|
Em tempo de preços e margens elevadas, setor avalia estratégia de consolidação em Triunfo
Mais
um lance no xadrez da petroquímica brasileira aumentará a
“musculatura” do principal player, a Braskem, mas também
coloca em xeque o atual equilíbrio de forças com a Ipiranga Petroquímica
no Pólo de Triunfo. Em 30 de abril, Braskem e Petroquisa redefiniram um
aditivo contratual firmado na época da formação da Braskem, em julho de
2001, ratificado em 2002, por meio do qual a Petroquisa, subsidiária da
Petrobrás encarregada dos negócios nas áreas química e petroquímica,
poderia elevar sua participação acionária com direito a voto até o
mesmo percentual em poder do maior acionista da Braskem, compartilhando o
poder de controle. O mesmo aditivo estipulava que, ao exercer a opção, a
estatal se obrigaria a abandonar qualquer participação acionária em
empreendimentos concorrentes. A primeira parte do aditivo atendia a um desejo antigo da
Petroquisa, de assumir o controle operacional de empresa de porte no
setor. A segunda consistia de uma contrapartida exigida pelos acionistas
da Braskem pelo compartilhamento do controle. Ambas eram vistas com
reservas por empresas concorrentes. Há quem entenda que a Petroquisa não
possa participar do controle operacional de centrais petroquímicas porque
representaria conflito de interesses, pois já é detentora de parcelas de
capital de todas as centrais e até da Rio Polímeros. Fora o risco da
cartelização. Ao mesmo tempo, caso se desfizesse de posições
importantes em empresas concorrentes da Braskem, poderia desencorajar
novos investimentos no setor. Além de participar como acionista em novos
projetos, a Petrobrás é a maior fornecedora de nafta e óleo combustível
da petroquímica nacional. O acordo do final de abril conseguiu, com um só movimento, garantir uma posição acionária mais expressiva para a Petroquisa na Braskem e manter intactos seus interesses em outros negócios de vulto existentes ou a construir.

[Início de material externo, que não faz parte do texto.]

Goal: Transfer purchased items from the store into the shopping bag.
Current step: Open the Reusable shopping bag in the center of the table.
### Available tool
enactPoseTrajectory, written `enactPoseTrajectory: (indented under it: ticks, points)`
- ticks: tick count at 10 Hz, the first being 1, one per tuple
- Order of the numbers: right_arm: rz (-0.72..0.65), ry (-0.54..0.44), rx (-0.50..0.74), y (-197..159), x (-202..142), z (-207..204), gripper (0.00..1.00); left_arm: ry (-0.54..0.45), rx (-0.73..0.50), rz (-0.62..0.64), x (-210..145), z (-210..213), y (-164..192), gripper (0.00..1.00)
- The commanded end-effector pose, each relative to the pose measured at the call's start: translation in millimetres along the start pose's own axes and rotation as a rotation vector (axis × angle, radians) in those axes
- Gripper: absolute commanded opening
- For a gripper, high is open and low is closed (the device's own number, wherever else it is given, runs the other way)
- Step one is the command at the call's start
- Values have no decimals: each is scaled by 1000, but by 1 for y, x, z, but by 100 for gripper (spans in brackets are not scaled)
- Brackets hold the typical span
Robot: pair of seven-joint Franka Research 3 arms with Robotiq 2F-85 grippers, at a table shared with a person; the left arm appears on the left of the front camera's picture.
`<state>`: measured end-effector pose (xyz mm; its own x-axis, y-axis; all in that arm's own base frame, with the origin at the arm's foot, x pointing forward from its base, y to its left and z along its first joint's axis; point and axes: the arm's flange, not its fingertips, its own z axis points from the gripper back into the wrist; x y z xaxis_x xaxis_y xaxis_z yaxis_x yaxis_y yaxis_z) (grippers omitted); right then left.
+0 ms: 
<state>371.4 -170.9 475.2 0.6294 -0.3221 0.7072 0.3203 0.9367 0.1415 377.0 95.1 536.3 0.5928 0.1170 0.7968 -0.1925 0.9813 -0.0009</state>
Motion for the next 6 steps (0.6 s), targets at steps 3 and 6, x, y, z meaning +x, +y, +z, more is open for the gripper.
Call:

O novo aditivo contratual revoga o anterior, e estipula que os acionistas controladores da Braskem (Odebrecht, Norquisa, Odebrecht Participações) confiram à também acionista Petroquisa nova opção de compra de ações até o limite de 30% do capital votante da companhia. Essa opção deverá ser concluída até 31 de dezembro de 2005.